Geholfen hat dabei wohl auch, dass Zypern bis vorletztes Jahr "goldene Pässe" verkauft hat. Wer zwei Millionen Dollar auf der Insel investierte, bekam einen zypriotischen Pass und kann sich seither frei in der EU bewegen.

Russland verfügt über große Währungsreserven 

Die Wirtschaftsbeziehungen zwischen den USA und Russland sind hingegen mikroskopisch im Vergleich zu denen der EU. Einzig bei den russischen Importen rangieren die USA unter den Top Ten mit einem Anteil von fünf Prozent. US-Firmen haben auch kaum Geld in Russland investiert – weniger als sechs Milliarden Dollar.

Welche Rolle die Sanktionen aus früheren Jahren hier spielen, lässt sich allerdings nur schwer abschätzen. Allein wegen der Annexion der Halbinsel Krim durch Russland im Jahr 2014 wurden 317 natürliche und 490 juristische Personen mit EU- und US-Sanktionen belegt.

Hinzu kommen Sanktionen infolge russischer Cyberangriffe, der Einmischung in die US-Wahlen und wegen Menschenrechtsverstößen. Alle diese Sanktionen zeigen Wirkung: Eine Studie des US-Thinktanks Atlantic Council schätzt, dass das russische Wirtschaftswachstum seit 2014 um 2,5 bis drei Prozentpunkte niedriger ausfiel als ohne Sanktionen.

Das hat Russland allerdings nicht davon abgehalten, seine Finanzen wetterfest zu machen. Die Staatsschulden belaufen sich auf nur 18 Prozent der Wirtschaftsleistung. Außerdem sitzt Russland auf Währungsreserven im Wert von 630 Milliarden Dollar – den viertgrößten der Welt.

Der Großteil dieses Horts besteht zudem nicht aus tatsächlichen Dollar. Die US-Währung macht nur 16 Prozent der Reserven aus. Der russische Finanzminister Anton Siluanow sagt daher, sein Land habe "einen finanziellen Schutzschild in Form von Gold und Devisenreserven, einem Haushaltsüberschuss und niedrigen Schulden".

Adam Tooze, Wirtschaftshistoriker an der US-Universität Columbia, stimmt dem zu: "Das gibt Putin seine strategische Handlungsfreiheit. Die Devisenreserven versetzen das Regime in die Lage, Sanktionen gegen die übrige Wirtschaft zu widerstehen. Sie können auch genutzt werden, um einen Ansturm auf den Rubel zu bremsen."

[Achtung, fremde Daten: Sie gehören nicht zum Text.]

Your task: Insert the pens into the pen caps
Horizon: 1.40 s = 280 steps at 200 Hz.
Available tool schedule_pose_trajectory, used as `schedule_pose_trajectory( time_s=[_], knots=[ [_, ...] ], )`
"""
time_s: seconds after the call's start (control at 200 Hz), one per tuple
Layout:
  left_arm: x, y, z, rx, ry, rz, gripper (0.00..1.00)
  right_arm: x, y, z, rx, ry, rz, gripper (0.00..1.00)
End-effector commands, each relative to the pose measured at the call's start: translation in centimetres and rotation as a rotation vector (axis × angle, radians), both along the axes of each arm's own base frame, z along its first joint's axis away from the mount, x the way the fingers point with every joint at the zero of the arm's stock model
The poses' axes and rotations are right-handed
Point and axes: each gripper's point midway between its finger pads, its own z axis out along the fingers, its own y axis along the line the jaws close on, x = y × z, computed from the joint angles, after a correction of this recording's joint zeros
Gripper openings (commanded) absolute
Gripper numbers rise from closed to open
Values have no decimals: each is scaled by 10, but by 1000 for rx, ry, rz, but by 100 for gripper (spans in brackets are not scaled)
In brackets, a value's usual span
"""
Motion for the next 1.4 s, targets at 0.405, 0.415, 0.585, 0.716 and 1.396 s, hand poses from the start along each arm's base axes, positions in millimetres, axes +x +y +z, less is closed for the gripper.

"Deutlich schärfere Sanktionen als 2014"

Siluanow zeigt sich sogar zuversichtlich, dass Russland nicht zwingend auf Swift angewiesen ist, das System, mit dem Banken internationale Zahlungen abwickeln: "Wir erwarten, dass sich das Finanzsystem des Landes im Rahmen der Strategie 'Festung Russland' weiter nach innen orientiert."

Edward Fishman, ein Spezialist für Sanktionen in der Regierung des früheren US-Präsidenten Barack Obama, ist sich da allerdings nicht ganz sicher. "Es ist möglich, dass sie zu selbstbewusst ist", sagte Fishman gegenüber der New York Times über die russische Regierung. "Die Sanktionen, die jetzt auf dem Tisch liegen, nämlich die vollständige Sperrung der größten russischen Banken, sind um ein Vielfaches schärfer als die, die 2014 überhaupt in Erwägung gezogen wurden."

Ein weiterer Ansatzpunkt sind Computerchips. Nachdem der frühere US-Präsident Donald Trump den Verkauf bestimmter Chips an den chinesischen Telekommunikationsausrüster Huawei verboten hatte, brachen dessen Verkäufe ein. Das Gleiche dürfte für russische Firmen gelten, die ausländische Chips verbauen.

Zudem würde Russland vom technologischen Fortschritt auf der Welt abgeschnitten werden. Dies wirke wie eine "langsame Strangulierung durch die US-Regierung", sagte Dan Wang, ein Technologieanalyst von der Beratungsfirma Gavekal Dragonomics in Shanghai.

Trotz der relativ geringen Abhängigkeit Russlands vom Westen und seinen großen Reserven könnte der Westen mit schnell wirkenden Sanktionen gegen das Finanzsystem und langsamer wirkenden Exportverboten für Hightech-Produkte der russischen Wirtschaft also durchaus schaden.

Wehrlos ist Russland allerdings nicht, schließlich bezieht die EU 40 Prozent ihres Erdgasbedarfs aus dem größten Land der Erde. Fallen diese Lieferungen weg, geht in Europa zwar nicht sofort das Licht aus, aber Strom und Wärme werden sehr teuer.